The “Aha!” moment: If skinning weights are mostly zeros with small important islands, don’t regress the whole ocean—learn a tiny set of smart tokens that describe those islands, and generate the skeleton and these tokens together as one story. Multiple analogies:

Music compression: Instead of saving every sound sample, we save notes and instruments. SkinTokens are the notes; the decoder plays them back as smooth skinning.
Recipe cards: Rather than listing every grain of sugar, you keep a short card with key steps. SkinTokens are the short card for complex weight patterns.
Subway map: A few colored lines explain the whole network. SkinTokens trace influence lines from bones to surface regions. Before vs After:
Before: Two models, two problems.
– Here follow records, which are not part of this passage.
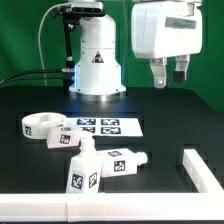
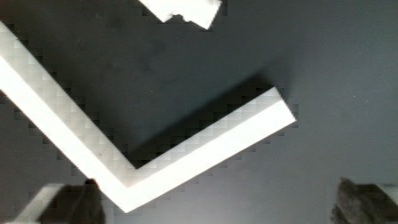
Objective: Assemble stool
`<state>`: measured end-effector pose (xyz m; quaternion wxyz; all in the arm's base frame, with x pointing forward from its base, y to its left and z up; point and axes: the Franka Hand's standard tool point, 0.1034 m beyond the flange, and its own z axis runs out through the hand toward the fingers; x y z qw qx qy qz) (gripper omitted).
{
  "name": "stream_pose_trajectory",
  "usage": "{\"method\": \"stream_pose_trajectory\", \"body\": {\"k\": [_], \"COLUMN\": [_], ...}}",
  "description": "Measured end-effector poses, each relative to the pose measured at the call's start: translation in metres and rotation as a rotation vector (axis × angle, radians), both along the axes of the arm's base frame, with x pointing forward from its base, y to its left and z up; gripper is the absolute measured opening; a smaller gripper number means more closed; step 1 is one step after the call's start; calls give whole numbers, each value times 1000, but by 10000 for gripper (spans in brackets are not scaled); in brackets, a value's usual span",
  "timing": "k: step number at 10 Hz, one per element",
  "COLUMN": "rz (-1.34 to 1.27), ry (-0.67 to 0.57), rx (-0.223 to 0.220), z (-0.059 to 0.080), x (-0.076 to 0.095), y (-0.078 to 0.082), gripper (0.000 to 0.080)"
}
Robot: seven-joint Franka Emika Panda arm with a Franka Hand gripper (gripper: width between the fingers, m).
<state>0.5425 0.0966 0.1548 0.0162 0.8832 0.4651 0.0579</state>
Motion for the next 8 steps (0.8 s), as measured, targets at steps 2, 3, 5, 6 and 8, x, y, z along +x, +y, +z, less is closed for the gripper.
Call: {"method": "stream_pose_trajectory", "body": {"k": [2, 3, 5, 6, 8], "rz": [3, 148, 138, 154, 163], "ry": [9, 14, 20, 19, 23], "rx": [-8, -27, -23, -24, -26], "z": [-6, -14, -21, -20, -24], "x": [2, 5, 9, 9, 8], "y": [-22, -39, -52, -48, -49], "gripper": [649, 649, 649, 649, 649]}}
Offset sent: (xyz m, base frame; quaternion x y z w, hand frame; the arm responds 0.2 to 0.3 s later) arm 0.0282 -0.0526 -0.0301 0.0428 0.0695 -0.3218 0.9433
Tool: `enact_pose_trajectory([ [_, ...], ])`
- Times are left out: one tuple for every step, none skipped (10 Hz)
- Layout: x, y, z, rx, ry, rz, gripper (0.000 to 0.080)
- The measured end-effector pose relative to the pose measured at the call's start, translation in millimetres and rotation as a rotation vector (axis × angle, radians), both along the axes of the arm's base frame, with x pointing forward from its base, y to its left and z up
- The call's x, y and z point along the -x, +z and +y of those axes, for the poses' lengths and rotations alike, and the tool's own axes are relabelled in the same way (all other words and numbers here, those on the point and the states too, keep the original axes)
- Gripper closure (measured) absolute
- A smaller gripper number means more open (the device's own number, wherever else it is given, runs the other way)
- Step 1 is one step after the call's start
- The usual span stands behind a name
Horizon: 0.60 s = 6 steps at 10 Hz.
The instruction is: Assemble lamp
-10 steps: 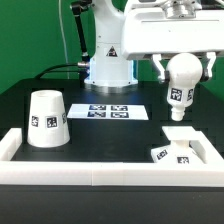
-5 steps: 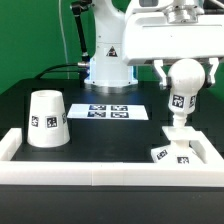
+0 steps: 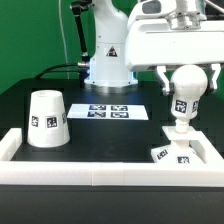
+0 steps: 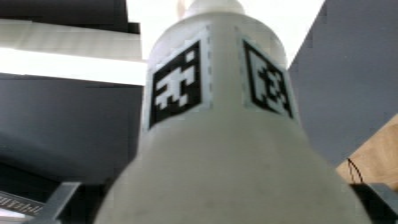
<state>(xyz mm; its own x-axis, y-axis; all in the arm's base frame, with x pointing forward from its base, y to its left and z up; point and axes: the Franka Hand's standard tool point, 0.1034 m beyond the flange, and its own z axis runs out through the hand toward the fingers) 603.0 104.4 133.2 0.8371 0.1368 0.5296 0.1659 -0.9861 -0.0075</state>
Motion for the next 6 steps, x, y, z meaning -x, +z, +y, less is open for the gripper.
enact_pose_trajectory([
  [0.5, -1.9, -0.1, 0.0, 0.0, 0.003, 0.0223],
  [0.1, -3.0, 0.0, 0.0, 0.0, 0.004, 0.0223],
  [0.5, -5.3, -0.5, 0.001, -0.001, 0.008, 0.0223],
  [1.5, -8.4, -0.8, 0.002, -0.001, 0.013, 0.0223],
  [2.4, -10.2, -0.1, 0.002, 0.0, 0.012, 0.0223],
  [5.3, -12.5, 1.0, 0.004, 0.002, -0.002, 0.0223],
])
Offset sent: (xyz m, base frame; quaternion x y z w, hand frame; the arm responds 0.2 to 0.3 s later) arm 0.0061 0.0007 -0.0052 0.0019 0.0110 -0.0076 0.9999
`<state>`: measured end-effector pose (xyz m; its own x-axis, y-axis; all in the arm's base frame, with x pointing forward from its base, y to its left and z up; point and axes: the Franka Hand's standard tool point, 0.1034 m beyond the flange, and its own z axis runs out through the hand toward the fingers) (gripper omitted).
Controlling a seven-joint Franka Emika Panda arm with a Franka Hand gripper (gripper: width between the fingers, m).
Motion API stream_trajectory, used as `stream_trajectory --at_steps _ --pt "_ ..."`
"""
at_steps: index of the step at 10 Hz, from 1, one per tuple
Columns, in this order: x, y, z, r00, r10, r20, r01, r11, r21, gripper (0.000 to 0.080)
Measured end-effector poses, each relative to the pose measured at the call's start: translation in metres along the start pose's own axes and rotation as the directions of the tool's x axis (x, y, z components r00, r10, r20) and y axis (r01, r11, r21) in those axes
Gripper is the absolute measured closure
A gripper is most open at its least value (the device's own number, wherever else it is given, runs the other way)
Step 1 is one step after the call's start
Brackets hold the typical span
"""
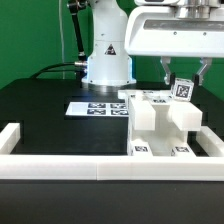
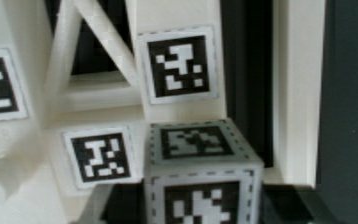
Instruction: Assemble chair
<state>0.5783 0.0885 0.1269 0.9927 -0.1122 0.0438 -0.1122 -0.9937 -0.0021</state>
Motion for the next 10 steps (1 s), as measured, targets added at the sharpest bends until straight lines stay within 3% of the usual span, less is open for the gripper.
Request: stream_trajectory --at_steps 7,9,10 --pt "0.0003 -0.0007 0.0004 0.868 0.496 -0.001 -0.496 0.868 0.008 0.0512" --pt "0.0002 -0.0010 0.0005 0.780 0.625 0.002 -0.625 0.780 0.010 0.0511" --pt "-0.0001 -0.0023 0.0006 0.695 0.719 0.012 -0.719 0.695 0.016 0.0511"
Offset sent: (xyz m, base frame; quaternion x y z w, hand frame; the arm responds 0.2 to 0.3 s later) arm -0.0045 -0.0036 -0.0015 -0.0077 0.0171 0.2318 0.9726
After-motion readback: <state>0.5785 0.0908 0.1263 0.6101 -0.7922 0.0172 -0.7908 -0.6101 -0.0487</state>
First predict a skeleton, then separately regress a huge weight matrix. Errors don’t inform each other. Training struggles with sparsity and messy geometry.
After: One model, one sequence. It writes skeleton tokens first, then SkinTokens that describe each bone’s influence. The model “knows” how bones and skin interact, and can be further tuned with motion-aware rewards. Why it works (intuition): The skinning matrix is intrinsically sparse and structured: vertices near a bone share similar influence, and each vertex is influenced by a small set of bones. A learned tokenization captures these repeatable local patterns in a compact form. Once weights become discrete tokens, the whole rig becomes a language the Transformer can write coherently, bone by bone, skin by skin. And because it’s generative, we can nudge it with reinforcement learning using geometry and motion checks to handle weird, out-of-distribution characters. Building blocks:
Learn SkinTokens with a conditional VAE and Finite Scalar Quantization (FSQ) so weights become short discrete codes.
Build TokenRig, a single auto-regressive Transformer that outputs a unified sequence: skeleton tokens followed by SkinTokens.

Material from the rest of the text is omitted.